Your copy should match the entries below exactly, apart from the images.
DATASET RECORDS below:
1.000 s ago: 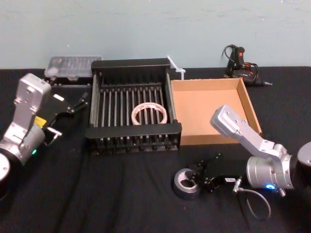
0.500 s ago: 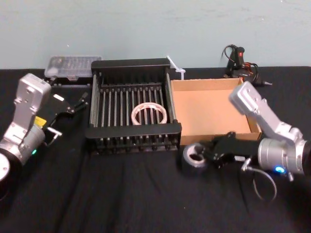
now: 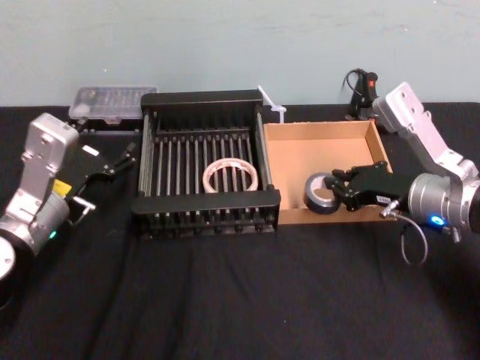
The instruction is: Pick up the white tape and place it into the black box , Pick up the silver tape and place it into the brown box.
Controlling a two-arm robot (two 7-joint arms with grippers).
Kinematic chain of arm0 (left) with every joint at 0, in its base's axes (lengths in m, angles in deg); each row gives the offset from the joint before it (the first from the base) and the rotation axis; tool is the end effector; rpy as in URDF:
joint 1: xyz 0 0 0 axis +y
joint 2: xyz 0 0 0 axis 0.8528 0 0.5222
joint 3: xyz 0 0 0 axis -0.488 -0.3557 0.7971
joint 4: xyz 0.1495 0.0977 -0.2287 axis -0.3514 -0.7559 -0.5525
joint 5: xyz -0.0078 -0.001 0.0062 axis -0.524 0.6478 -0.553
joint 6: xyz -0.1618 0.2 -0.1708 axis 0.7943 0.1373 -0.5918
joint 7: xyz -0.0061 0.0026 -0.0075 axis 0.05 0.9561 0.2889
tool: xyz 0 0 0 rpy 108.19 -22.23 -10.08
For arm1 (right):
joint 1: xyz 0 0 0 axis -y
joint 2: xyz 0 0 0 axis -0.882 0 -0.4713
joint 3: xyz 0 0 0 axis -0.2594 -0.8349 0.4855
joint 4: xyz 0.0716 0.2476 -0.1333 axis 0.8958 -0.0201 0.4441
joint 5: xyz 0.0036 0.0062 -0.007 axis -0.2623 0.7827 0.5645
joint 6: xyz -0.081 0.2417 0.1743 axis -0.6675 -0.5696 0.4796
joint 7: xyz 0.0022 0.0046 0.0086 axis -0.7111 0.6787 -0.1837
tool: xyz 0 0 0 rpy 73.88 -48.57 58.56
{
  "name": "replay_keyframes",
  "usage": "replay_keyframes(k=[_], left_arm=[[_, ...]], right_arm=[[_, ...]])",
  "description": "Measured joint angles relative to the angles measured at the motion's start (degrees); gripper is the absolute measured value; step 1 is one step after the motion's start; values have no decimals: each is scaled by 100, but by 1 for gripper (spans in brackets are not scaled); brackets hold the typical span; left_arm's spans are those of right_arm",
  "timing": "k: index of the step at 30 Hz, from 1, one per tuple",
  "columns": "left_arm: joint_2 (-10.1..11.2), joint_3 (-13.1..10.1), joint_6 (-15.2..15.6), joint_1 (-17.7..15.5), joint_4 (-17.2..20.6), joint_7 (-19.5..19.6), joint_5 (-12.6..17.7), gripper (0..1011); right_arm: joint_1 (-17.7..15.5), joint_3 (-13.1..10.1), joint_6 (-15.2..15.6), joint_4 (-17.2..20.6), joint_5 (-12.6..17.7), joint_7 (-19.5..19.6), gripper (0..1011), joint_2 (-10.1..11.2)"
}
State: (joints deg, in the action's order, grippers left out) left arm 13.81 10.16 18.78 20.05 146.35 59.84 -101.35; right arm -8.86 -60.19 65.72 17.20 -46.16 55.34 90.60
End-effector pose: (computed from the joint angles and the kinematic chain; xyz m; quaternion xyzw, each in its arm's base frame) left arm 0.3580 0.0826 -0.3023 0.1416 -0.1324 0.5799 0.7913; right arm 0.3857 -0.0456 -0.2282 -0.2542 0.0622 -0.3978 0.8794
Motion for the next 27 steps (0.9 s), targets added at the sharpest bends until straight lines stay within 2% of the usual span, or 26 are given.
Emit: replay_keyframes(k=[8,16,20,27], left_arm=[[0,0,0,0,0,0,0,1001],[0,0,0,0,0,0,0,1001],[0,0,0,0,0,0,0,1001],[0,0,0,0,0,0,0,1002]], right_arm=[[302,-102,110,-508,-170,158,160,-331],[458,-204,184,-872,-266,246,160,-564],[491,-253,203,-972,-315,280,160,-637],[494,-254,206,-975,-319,282,160,-636]])
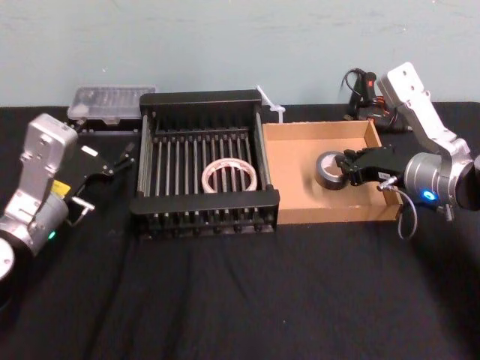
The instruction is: Pick up the white tape and place it into the black box , Pick up the silver tape and place it into the brown box.
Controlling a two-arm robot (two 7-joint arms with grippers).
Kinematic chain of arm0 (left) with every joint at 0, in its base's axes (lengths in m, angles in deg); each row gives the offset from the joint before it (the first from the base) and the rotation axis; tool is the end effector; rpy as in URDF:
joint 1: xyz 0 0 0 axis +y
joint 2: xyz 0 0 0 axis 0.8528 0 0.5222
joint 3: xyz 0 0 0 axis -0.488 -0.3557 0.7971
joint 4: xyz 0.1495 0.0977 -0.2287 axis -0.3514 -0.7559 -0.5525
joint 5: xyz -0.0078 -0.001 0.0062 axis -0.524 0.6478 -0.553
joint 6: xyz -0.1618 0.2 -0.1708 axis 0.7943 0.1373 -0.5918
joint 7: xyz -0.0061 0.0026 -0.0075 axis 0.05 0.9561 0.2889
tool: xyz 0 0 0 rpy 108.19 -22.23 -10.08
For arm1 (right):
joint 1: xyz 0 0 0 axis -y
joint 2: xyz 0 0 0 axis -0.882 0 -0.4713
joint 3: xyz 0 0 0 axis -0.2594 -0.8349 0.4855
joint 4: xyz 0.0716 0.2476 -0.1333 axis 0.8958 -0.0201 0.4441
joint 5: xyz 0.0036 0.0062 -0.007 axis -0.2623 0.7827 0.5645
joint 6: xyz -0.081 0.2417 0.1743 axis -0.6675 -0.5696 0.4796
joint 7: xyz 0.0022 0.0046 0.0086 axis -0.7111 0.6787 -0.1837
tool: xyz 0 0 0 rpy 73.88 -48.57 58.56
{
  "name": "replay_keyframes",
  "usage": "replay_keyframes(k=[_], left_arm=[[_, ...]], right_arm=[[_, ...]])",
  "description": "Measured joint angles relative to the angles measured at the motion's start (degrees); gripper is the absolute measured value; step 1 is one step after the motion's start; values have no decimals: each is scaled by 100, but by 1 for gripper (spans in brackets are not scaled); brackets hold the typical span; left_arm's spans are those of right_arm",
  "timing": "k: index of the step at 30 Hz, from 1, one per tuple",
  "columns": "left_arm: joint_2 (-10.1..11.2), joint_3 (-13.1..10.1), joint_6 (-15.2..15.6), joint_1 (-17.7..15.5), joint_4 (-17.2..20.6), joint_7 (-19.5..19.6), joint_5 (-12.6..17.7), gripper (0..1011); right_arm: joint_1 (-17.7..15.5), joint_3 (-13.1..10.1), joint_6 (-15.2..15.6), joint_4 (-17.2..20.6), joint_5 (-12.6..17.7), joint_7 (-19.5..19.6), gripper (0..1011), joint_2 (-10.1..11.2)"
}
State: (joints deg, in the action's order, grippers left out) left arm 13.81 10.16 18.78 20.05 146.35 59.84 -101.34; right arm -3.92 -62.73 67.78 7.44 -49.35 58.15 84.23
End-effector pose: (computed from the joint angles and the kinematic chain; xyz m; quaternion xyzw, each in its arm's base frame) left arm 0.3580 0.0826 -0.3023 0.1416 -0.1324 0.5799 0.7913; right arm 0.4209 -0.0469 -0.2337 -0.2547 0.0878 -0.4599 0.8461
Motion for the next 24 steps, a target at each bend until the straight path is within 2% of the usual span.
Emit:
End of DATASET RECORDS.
--- EXERCISE RESPONSE ---
1.000 s ago: 
0.500 s ago: 
now: 
The instruction is: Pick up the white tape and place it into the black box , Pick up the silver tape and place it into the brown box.
Controlling a two-arm robot (two 7-joint arms with grippers).
Kinematic chain of arm0 (left) with every joint at 0, in its base's axes (lengths in m, angles in deg); each row gives the offset from the joint before it (the first from the base) and the rotation axis; tool is the end effector; rpy as in URDF:
joint 1: xyz 0 0 0 axis +y
joint 2: xyz 0 0 0 axis 0.8528 0 0.5222
joint 3: xyz 0 0 0 axis -0.488 -0.3557 0.7971
joint 4: xyz 0.1495 0.0977 -0.2287 axis -0.3514 -0.7559 -0.5525
joint 5: xyz -0.0078 -0.001 0.0062 axis -0.524 0.6478 -0.553
joint 6: xyz -0.1618 0.2 -0.1708 axis 0.7943 0.1373 -0.5918
joint 7: xyz -0.0061 0.0026 -0.0075 axis 0.05 0.9561 0.2889
tool: xyz 0 0 0 rpy 108.19 -22.23 -10.08
For arm1 (right):
joint 1: xyz 0 0 0 axis -y
joint 2: xyz 0 0 0 axis -0.882 0 -0.4713
joint 3: xyz 0 0 0 axis -0.2594 -0.8349 0.4855
joint 4: xyz 0.0716 0.2476 -0.1333 axis 0.8958 -0.0201 0.4441
joint 5: xyz 0.0036 0.0062 -0.007 axis -0.2623 0.7827 0.5645
joint 6: xyz -0.081 0.2417 0.1743 axis -0.6675 -0.5696 0.4796
joint 7: xyz 0.0022 0.0046 0.0086 axis -0.7111 0.6787 -0.1837
tool: xyz 0 0 0 rpy 73.88 -48.57 58.56
{
  "name": "replay_keyframes",
  "usage": "replay_keyframes(k=[_], left_arm=[[_, ...]], right_arm=[[_, ...]])",
  "description": "Measured joint angles relative to the angles measured at the motion's start (degrees); gripper is the absolute measured value; step 1 is one step after the motion's start; values have no decimals: each is scaled by 100, but by 1 for gripper (spans in brackets are not scaled); brackets hold the typical span; left_arm's spans are those of right_arm",
  "timing": "k: index of the step at 30 Hz, from 1, one per tuple",
  "columns": "left_arm: joint_2 (-10.1..11.2), joint_3 (-13.1..10.1), joint_6 (-15.2..15.6), joint_1 (-17.7..15.5), joint_4 (-17.2..20.6), joint_7 (-19.5..19.6), joint_5 (-12.6..17.7), gripper (0..1011); right_arm: joint_1 (-17.7..15.5), joint_3 (-13.1..10.1), joint_6 (-15.2..15.6), joint_4 (-17.2..20.6), joint_5 (-12.6..17.7), joint_7 (-19.5..19.6), gripper (0..1011), joint_2 (-10.1..11.2)"
}
State: (joints deg, in the action's order, grippers left out) left arm 13.81 10.16 18.78 20.05 146.35 59.84 -101.35; right arm -8.86 -60.19 65.72 17.20 -46.16 55.34 90.60
End-effector pose: (computed from the joint angles and the kinematic chain; xyz m; quaternion xyzw, each in its arm's base frame) left arm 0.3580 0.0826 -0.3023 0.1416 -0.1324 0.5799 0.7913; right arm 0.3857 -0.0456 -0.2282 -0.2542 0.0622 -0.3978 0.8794
Motion for the next 27 steps (0.9 s), targets added at the sharpest bends until straight lines stay within 2% of the usual span, or 26 are given.
Emit: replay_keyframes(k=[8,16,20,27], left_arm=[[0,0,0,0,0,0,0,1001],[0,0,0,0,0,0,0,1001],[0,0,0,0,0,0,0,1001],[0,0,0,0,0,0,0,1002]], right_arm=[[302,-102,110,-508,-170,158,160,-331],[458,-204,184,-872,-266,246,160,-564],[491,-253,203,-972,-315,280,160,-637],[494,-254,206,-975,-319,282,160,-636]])
The instruction is: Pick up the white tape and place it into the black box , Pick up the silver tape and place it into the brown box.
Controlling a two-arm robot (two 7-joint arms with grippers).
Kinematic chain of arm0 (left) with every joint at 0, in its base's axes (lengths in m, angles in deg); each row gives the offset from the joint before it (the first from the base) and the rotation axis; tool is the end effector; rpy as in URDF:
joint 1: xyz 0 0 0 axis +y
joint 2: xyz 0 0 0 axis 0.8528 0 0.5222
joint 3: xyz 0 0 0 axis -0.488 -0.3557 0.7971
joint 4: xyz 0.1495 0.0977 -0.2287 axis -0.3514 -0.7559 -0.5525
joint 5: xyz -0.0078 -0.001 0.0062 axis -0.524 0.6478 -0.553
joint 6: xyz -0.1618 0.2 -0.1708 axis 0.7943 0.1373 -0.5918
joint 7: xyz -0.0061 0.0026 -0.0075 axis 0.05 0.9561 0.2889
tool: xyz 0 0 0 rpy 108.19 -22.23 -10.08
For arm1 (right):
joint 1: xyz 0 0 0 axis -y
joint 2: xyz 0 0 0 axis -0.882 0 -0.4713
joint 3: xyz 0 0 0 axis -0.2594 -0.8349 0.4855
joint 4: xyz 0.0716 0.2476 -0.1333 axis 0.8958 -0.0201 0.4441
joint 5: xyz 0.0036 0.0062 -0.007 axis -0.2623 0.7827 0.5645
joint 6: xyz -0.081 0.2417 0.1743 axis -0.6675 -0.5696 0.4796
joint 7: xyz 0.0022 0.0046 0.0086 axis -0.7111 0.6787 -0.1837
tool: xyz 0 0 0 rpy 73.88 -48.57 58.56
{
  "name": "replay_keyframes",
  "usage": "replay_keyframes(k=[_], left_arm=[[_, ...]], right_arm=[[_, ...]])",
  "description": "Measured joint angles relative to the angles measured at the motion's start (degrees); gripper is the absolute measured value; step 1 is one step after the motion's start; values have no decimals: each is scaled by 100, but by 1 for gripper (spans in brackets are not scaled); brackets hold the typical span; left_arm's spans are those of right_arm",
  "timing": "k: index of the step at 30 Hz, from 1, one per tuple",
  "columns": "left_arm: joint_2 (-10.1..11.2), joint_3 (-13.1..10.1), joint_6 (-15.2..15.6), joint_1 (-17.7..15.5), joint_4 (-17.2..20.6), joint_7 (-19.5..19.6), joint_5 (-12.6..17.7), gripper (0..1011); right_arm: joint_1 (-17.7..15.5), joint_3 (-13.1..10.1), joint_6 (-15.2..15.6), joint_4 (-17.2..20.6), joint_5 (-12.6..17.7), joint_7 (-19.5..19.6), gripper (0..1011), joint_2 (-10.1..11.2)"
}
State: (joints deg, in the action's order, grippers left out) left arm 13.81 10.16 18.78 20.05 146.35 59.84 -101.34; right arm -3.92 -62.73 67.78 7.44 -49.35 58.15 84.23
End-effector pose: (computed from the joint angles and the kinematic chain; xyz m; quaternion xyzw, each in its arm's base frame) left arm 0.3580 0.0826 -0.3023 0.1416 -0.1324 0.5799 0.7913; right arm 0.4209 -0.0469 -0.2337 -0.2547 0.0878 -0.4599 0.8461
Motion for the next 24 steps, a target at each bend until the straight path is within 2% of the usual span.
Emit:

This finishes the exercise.